About this exercise:
Look below for the line containing "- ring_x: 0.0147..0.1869"; from there through the line containing "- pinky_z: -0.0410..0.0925", both lines included, please set down each line exactly and nothing else.

*** Begin section ***

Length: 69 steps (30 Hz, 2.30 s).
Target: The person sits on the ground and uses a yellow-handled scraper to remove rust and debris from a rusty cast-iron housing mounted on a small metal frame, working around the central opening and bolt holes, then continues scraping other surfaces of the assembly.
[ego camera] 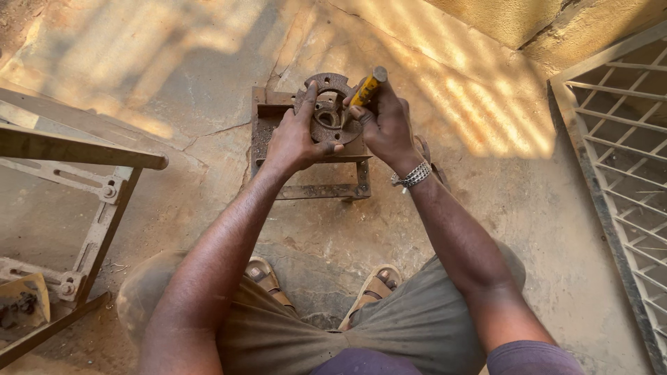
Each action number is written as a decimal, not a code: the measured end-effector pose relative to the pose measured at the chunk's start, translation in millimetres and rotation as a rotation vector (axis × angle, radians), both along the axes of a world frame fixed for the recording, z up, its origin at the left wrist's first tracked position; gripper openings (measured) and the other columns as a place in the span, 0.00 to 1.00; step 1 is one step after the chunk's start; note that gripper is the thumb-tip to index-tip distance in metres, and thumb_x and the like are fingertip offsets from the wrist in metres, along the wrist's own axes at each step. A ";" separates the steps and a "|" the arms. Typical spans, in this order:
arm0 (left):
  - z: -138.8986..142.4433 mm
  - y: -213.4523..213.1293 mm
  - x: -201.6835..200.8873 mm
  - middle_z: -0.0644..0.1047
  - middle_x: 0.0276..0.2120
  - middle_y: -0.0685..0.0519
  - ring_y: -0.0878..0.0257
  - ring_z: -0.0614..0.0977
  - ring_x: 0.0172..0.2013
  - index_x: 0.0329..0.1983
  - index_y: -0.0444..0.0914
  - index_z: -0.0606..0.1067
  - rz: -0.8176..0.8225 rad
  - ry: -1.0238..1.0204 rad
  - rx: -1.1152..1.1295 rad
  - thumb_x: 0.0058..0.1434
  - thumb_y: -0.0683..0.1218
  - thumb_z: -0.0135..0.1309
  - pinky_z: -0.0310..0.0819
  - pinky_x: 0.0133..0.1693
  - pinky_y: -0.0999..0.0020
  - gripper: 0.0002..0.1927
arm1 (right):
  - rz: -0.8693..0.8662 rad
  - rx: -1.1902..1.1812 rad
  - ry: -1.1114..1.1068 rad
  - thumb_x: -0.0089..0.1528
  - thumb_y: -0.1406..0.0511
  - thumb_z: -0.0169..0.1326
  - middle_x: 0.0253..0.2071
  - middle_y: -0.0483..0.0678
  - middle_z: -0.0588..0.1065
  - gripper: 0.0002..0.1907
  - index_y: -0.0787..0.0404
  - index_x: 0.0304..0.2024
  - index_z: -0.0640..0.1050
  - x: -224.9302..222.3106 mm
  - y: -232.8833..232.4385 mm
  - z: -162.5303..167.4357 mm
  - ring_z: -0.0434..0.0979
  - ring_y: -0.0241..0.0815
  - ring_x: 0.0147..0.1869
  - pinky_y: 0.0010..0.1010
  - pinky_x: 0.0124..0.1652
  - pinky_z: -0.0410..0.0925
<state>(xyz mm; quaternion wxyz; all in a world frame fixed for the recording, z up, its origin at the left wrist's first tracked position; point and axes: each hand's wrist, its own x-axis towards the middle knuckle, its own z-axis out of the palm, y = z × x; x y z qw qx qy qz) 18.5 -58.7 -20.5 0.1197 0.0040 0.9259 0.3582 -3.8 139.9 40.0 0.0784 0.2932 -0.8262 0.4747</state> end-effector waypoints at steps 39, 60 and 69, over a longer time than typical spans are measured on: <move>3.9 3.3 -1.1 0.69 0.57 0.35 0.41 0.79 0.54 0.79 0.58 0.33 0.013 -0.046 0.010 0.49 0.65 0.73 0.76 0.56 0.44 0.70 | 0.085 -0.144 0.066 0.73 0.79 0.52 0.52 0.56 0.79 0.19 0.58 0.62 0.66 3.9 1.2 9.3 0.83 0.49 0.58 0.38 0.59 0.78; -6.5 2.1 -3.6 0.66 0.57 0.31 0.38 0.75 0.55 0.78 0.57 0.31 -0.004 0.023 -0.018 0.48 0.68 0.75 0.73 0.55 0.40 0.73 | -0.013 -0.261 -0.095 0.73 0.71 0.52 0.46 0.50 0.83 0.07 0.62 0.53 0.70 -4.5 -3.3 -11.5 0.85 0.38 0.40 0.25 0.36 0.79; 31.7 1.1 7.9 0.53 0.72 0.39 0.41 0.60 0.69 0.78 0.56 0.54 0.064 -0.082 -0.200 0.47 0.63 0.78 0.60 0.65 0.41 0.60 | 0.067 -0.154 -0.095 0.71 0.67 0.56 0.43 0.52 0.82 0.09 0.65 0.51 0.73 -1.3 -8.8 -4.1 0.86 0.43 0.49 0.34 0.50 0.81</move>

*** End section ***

Exercise result:
  - ring_x: 0.0147..0.1869
  - pinky_y: 0.0010..0.1010
  - pinky_x: 0.0124..0.1652
  - pinky_z: -0.0410..0.0925

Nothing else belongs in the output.